Marek Bartoszewicz scite author profile

Phenylbutyrate (PBA) is an aromatic short-chain fatty acid which is a chemical derivative of butyric acid naturally produced by colonic bacteria fermentation. At the intestinal level butyrate exerts a multitude of activities including amelioration of mucosal inflammation, regulation of transepithelial fluid transport, improvement in oxidative status and colon cancer prevention. Moreover, increasing number of studies report the beneficial role of butyric acid in prevention or inhibition of other types of malignancies, leading to cancer cell growth arrest and apoptosis. Similarly, phenylbutyrate displays potentially favorable effects on many pathologies including cancer, genetic metabolic syndromes, neuropathies, diabetes, hemoglobinopathies, and urea cycle disorders.
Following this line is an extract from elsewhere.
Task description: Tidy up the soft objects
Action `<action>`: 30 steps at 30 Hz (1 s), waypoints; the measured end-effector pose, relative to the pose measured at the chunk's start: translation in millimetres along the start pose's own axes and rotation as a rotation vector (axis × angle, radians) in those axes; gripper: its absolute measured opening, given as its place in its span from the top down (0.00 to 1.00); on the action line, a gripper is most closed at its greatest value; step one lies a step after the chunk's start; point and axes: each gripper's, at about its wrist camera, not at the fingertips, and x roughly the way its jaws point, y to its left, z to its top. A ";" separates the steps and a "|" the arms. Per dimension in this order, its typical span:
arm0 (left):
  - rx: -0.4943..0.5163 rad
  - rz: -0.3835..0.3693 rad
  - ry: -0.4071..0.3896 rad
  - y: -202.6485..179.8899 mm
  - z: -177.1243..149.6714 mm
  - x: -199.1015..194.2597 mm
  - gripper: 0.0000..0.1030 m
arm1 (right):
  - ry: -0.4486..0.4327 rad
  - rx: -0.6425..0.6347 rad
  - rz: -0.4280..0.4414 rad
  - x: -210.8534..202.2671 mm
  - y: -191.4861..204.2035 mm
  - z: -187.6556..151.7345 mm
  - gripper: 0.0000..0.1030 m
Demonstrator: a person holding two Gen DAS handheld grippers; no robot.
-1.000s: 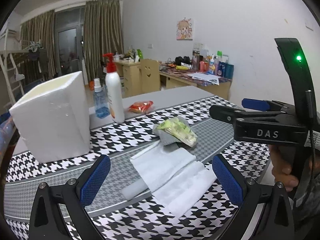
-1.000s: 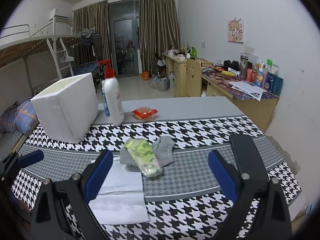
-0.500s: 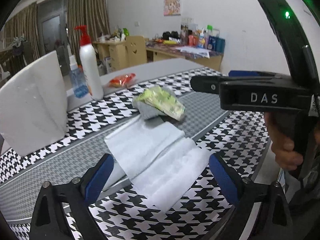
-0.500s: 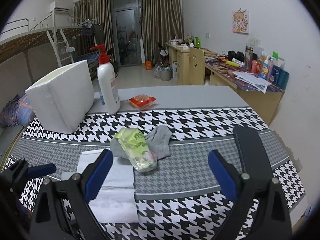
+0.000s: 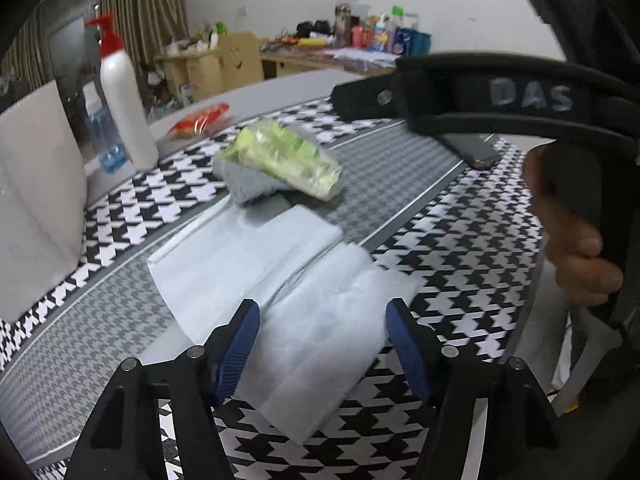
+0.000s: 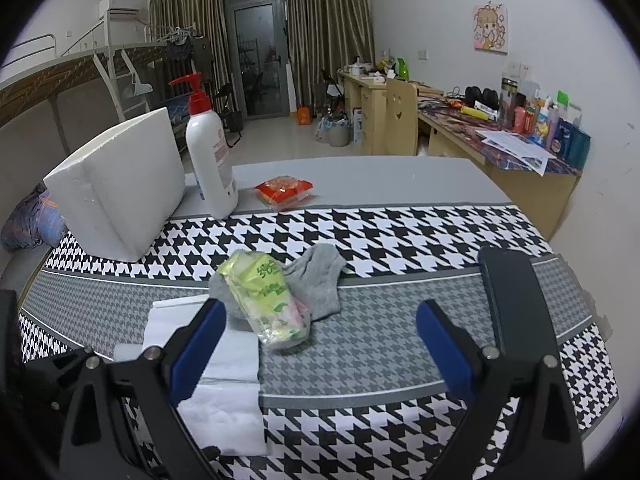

The mechanisms by which PBA exerts these effects are different. Some of them are connected with the regulation of gene expression, playing the role of a histone deacetylase inhibitor, while others contribute to the ability of rescuing conformational abnormalities of proteins, serving as chemical chaperone, and some are dedicated to its metabolic characteristic enabling excretion of toxic ammonia, thus acting as ammonia scavenger. Phenylbutyrate may exert variable effects depending on the cell type, thus the term "butyrate paradox" has been proposed. These data indicate a broad spectrum of beneficial effects evoked by PBA with a high potential in therapy. In this review, we focus on cellular and systemic effects of PBA treatment with special attention to the three main branches of its molecular activity: ammonia scavenging, chaperoning and histone deacetylase inhibiting, and describe its particular role in various human diseases.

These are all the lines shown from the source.